When the repo rate is high, the cost of credit for banks is high. And hence, they pass on that impact to end consumers such as borrowers. In simple words, if a repo rate is high, banks increase lending rates. But when the repo rate is cut, the cost of credit is cheaper for banks and hence they reduce the lending rates that they offer to borrowers on home loans, personal loans, car loans, education loans and more.
When RBI hiked the repo rate by 250 bps points from May 2022 to February 2025, taking the key rate to a multi-year high of 6.50%. The home loan rates had increased significantly accordingly.
Data from December 2024 policy showed that in response to 250 bps hike since May 2022, the weighted average lending rates (WALRs) on fresh and outstanding rupee loans of SCBs have increased by 203 bps and 118 bps, respectively, from May 2022 to October 2024. Hence, EMIs were expensive.
Also, banks have shifted to repo-linked lending rate (RLLR) since October 2019, replacing the old benchmark Marginal Cost of Fund Based Lending Rate (MCLR). The RLLR benchmark means that banks cannot lend term loans below this rate.
Calculation of RLLR = Repo Rate + Spread
Hence, a repo rate cut comes as a positive factor for home buyers.
What do experts say?
Amit Goyal, Managing Direct, India Sotheby's International Realty said, "The RBI's 0.25% rate cut after five long years-is the much-needed oxygen for the Indian economy, more particularly for the real estate sector. It lightens EMIs, boosts investments, and signals a pro-growth stance. Coupled with income tax breaks for incomes up to Rs 12 lakh in the Union Budget, it widens the path to homeownership for many aspiring buyers."
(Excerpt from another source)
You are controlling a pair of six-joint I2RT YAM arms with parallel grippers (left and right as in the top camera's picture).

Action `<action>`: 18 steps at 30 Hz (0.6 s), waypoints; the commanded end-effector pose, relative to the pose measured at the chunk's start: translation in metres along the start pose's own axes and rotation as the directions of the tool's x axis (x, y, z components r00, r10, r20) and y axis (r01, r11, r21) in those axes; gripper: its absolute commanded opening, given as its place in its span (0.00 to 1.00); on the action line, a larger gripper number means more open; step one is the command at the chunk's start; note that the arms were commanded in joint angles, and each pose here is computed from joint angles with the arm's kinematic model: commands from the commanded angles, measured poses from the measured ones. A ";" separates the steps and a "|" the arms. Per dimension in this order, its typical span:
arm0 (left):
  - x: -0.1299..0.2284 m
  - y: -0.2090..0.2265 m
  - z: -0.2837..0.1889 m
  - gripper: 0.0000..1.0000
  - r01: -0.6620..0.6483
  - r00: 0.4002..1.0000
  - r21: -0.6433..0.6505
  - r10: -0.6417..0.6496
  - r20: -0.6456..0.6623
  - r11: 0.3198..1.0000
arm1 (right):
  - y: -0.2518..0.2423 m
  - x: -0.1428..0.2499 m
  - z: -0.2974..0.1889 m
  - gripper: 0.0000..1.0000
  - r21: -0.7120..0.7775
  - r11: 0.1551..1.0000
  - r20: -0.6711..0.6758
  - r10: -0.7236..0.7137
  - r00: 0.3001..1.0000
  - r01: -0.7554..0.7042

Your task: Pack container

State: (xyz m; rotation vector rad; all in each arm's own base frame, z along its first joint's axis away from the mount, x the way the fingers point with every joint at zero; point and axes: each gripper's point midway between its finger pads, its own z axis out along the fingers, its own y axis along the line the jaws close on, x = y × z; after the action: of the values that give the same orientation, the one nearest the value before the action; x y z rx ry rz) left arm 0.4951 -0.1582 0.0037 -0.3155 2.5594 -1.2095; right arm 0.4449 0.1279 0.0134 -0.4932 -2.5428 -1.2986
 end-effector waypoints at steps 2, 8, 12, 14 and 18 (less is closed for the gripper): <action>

During her Budget 2025 speech, to taxpayers, FM announced that up to Rs 12 lakh of normal income, tax rebate is being provided in addition to the benefit due to slab rate reduction in such a manner that there is no tax payable by them.
Explaining in detail how the repo rate impacts EMIs, Piyush Bothra, Co-Founder and CFO, of Square Yards said, the Reserve Bank of India's decision to cut the repo rate by 25 basis points to 6.25% is a welcome move for the real estate market. This will lower borrowing costs for home buyers, making home loans more accessible and improving buyer sentiment. Additionally, it could enhance liquidity in the banking system, easing access to financing for developers.
But will banks provide repo rate benefits immediately? As per Debopam Chaudhuri, Chief Economist, Piramal Group, "Massive liquidity boost over last few weeks resulted in the weighted interbank call rate to close below the repo rate a day before policy announcement. However, in my opinion the transmission will be delayed than usual, especially through bank loans linked to MCLR. It is likely that some of the banks could increase the share of MCLR loans over EBLR, to preserve margins at a time when deposit mobilisation remains sluggish."
Nonetheless, both rate cut and Budget tax reliefs are a boon to homebuyers.
Vimal Nadar, Head of Research at Colliers India said, as housing demand had begun to stabilize after witnessing record sales in the last 2-3 years, this rate cut comes at an opportune time and will have a significant bearing on boosting homebuyer sentiments. The rate cut along with the recent budgetary announcements related to the creation of Urban Challenge Fund and tax reliefs under the new regime, are likely to stimulate urban growth and enhance domestic consumption. Higher disposable income and lowering of financing costs stand to benefit homebuyers and developers alike.
For developers, Kaushal Agarwal, Co-Founder and Director at The Guardians Real Estate Advisory said, it could ease financial pressures and encourage new project launches. The RBI's inflation projections of 4.8% for FY'25 and 4.2% for FY'26, along with a GDP growth estimate of 6.7% for the next fiscal year, indicate a stable economic outlook. These factors may contribute to a more balanced environment for the real estate sector, supporting demand across residential and commercial segments.